=== PROBLEM DESCRIPTION ===
Only the lines from the start of the entries through the line with "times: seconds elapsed" should be returned, each exactly as it stands, and no pictures.
[DATASET — start]
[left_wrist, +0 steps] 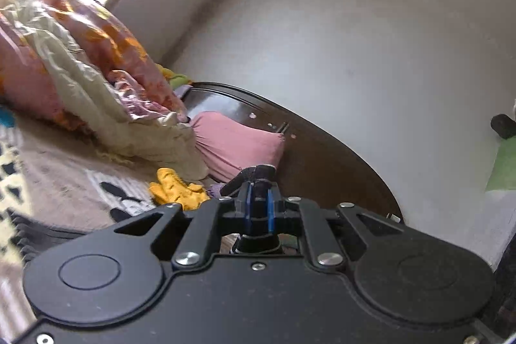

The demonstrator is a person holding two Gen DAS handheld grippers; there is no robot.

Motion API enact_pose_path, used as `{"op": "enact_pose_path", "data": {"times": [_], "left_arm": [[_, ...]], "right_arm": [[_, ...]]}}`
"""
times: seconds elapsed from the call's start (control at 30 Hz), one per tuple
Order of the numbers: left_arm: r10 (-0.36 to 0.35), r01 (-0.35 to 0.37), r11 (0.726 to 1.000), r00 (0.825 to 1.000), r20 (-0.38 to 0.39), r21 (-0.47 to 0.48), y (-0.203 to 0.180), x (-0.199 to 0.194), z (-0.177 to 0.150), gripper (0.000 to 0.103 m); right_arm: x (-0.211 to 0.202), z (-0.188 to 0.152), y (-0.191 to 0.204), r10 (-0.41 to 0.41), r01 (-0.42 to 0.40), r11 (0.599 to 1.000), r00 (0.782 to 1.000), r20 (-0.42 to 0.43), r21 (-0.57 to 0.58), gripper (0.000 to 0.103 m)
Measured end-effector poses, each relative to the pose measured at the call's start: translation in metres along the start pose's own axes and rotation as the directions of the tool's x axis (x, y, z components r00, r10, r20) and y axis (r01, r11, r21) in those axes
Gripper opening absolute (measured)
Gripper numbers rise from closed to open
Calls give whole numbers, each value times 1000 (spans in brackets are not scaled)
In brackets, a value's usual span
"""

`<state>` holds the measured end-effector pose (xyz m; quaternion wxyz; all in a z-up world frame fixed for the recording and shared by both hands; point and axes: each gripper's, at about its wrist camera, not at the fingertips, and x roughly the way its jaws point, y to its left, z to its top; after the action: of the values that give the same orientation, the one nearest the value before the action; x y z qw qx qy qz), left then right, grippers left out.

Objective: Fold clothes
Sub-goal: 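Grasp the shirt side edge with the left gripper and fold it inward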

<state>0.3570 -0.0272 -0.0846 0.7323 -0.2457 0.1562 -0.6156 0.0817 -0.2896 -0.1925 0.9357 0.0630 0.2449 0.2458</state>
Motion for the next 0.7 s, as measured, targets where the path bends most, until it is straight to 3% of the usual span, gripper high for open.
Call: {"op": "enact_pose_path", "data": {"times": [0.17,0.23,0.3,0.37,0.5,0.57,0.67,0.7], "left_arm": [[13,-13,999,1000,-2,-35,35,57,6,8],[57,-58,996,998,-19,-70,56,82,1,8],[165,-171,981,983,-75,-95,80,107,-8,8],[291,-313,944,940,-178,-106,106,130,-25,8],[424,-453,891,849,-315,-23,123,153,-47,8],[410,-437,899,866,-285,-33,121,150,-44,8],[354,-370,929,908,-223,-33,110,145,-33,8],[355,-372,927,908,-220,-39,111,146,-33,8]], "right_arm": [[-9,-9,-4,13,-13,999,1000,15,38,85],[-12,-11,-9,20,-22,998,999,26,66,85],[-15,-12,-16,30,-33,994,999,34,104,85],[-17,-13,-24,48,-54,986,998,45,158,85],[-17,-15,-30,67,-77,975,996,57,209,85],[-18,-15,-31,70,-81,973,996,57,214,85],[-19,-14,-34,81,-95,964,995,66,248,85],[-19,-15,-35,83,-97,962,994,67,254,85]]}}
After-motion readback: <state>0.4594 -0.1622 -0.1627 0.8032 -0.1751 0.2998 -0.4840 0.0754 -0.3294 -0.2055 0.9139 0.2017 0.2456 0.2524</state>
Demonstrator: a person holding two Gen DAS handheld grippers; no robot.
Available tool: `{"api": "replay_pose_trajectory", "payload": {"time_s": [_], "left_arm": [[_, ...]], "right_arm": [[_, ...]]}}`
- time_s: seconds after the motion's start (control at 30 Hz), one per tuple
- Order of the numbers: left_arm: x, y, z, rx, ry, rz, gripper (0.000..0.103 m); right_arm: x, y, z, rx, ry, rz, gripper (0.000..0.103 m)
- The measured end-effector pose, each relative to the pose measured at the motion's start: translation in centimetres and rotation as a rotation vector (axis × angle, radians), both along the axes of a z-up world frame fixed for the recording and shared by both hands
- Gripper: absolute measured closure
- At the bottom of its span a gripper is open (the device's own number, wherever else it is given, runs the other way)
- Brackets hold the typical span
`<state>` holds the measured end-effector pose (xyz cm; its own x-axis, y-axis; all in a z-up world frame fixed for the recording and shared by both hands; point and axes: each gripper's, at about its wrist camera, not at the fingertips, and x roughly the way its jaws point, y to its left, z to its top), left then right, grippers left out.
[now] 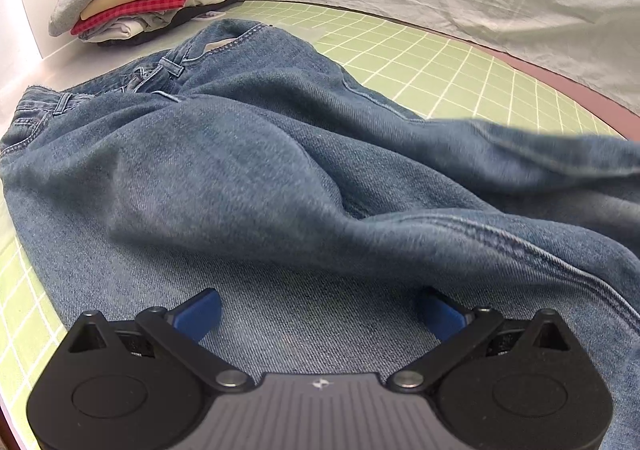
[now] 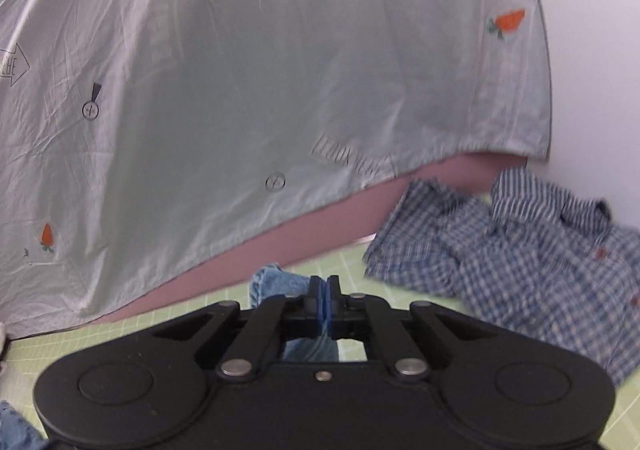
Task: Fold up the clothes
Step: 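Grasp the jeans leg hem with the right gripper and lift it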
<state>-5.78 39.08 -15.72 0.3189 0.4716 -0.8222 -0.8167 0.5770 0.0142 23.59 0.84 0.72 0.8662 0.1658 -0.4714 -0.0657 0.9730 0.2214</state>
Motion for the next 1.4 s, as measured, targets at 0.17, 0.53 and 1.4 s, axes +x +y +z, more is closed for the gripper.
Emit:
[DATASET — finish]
=== PROBLEM SOLUTION ===
[left_wrist, +0 steps] 

The demonstrator is a person holding two Gen DAS handheld grippers; there is no robot.

Motion API enact_pose_path, used as `{"op": "enact_pose_path", "data": {"times": [_], "left_arm": [[_, ...]], "right_arm": [[_, ...]]}}`
"""
times: seconds elapsed from the call's start (control at 30 Hz), one per tuple

The answer requires no further additions.